§ Your task
The copy must match the data word for word and contain no pictures.

§ Provided data

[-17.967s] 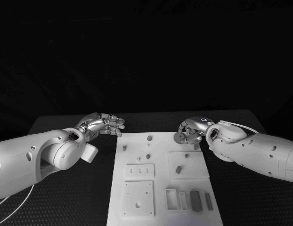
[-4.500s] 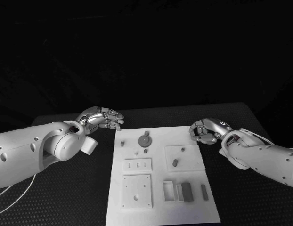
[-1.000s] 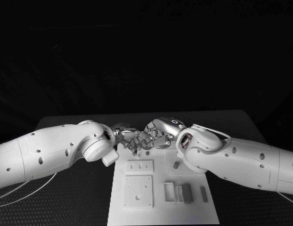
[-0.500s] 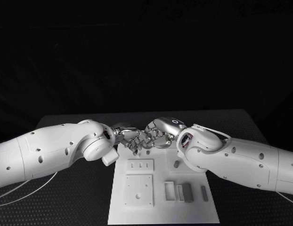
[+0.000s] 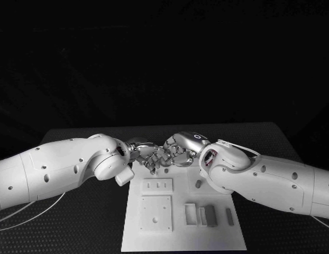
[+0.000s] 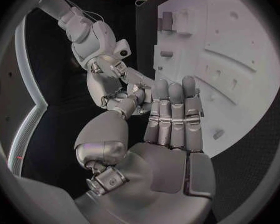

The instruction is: Assemble the parts on the task board

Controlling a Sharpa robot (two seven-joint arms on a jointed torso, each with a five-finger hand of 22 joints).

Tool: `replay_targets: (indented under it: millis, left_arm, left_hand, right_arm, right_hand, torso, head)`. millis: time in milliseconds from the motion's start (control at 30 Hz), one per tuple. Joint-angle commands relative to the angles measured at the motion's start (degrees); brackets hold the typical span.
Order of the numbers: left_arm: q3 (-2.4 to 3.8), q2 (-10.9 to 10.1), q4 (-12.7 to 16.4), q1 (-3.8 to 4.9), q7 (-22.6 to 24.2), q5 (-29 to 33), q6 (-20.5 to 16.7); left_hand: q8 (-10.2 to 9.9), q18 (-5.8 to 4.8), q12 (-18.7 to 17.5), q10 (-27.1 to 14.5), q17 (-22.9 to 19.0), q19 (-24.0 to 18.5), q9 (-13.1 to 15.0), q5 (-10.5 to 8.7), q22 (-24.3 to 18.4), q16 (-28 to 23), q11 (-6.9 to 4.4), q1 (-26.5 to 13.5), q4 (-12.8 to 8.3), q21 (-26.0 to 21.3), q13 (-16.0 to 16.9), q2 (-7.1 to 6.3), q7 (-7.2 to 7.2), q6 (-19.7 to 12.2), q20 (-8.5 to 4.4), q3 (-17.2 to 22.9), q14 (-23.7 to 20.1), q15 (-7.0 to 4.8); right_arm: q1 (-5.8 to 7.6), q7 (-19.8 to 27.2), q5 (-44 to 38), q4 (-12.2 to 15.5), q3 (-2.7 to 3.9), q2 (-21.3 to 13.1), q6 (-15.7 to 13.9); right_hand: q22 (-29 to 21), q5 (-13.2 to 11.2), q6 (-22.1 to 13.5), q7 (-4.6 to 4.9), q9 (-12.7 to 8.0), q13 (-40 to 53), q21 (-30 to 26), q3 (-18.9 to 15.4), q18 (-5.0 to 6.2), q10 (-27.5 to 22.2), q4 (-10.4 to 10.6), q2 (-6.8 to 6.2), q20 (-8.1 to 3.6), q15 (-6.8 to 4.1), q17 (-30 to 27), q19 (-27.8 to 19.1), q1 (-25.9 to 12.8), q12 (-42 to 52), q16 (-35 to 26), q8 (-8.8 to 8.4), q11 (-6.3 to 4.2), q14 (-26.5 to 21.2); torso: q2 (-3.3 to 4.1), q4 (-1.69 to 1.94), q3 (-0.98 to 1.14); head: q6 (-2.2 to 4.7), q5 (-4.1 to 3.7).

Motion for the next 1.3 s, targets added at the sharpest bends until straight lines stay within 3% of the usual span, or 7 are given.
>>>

§ Written answer
[-17.967s] 
[-4.500s] 
[-1.000s] 
[-0.500s] 
[+0.000s] 
[+0.000s] 

The instruction is: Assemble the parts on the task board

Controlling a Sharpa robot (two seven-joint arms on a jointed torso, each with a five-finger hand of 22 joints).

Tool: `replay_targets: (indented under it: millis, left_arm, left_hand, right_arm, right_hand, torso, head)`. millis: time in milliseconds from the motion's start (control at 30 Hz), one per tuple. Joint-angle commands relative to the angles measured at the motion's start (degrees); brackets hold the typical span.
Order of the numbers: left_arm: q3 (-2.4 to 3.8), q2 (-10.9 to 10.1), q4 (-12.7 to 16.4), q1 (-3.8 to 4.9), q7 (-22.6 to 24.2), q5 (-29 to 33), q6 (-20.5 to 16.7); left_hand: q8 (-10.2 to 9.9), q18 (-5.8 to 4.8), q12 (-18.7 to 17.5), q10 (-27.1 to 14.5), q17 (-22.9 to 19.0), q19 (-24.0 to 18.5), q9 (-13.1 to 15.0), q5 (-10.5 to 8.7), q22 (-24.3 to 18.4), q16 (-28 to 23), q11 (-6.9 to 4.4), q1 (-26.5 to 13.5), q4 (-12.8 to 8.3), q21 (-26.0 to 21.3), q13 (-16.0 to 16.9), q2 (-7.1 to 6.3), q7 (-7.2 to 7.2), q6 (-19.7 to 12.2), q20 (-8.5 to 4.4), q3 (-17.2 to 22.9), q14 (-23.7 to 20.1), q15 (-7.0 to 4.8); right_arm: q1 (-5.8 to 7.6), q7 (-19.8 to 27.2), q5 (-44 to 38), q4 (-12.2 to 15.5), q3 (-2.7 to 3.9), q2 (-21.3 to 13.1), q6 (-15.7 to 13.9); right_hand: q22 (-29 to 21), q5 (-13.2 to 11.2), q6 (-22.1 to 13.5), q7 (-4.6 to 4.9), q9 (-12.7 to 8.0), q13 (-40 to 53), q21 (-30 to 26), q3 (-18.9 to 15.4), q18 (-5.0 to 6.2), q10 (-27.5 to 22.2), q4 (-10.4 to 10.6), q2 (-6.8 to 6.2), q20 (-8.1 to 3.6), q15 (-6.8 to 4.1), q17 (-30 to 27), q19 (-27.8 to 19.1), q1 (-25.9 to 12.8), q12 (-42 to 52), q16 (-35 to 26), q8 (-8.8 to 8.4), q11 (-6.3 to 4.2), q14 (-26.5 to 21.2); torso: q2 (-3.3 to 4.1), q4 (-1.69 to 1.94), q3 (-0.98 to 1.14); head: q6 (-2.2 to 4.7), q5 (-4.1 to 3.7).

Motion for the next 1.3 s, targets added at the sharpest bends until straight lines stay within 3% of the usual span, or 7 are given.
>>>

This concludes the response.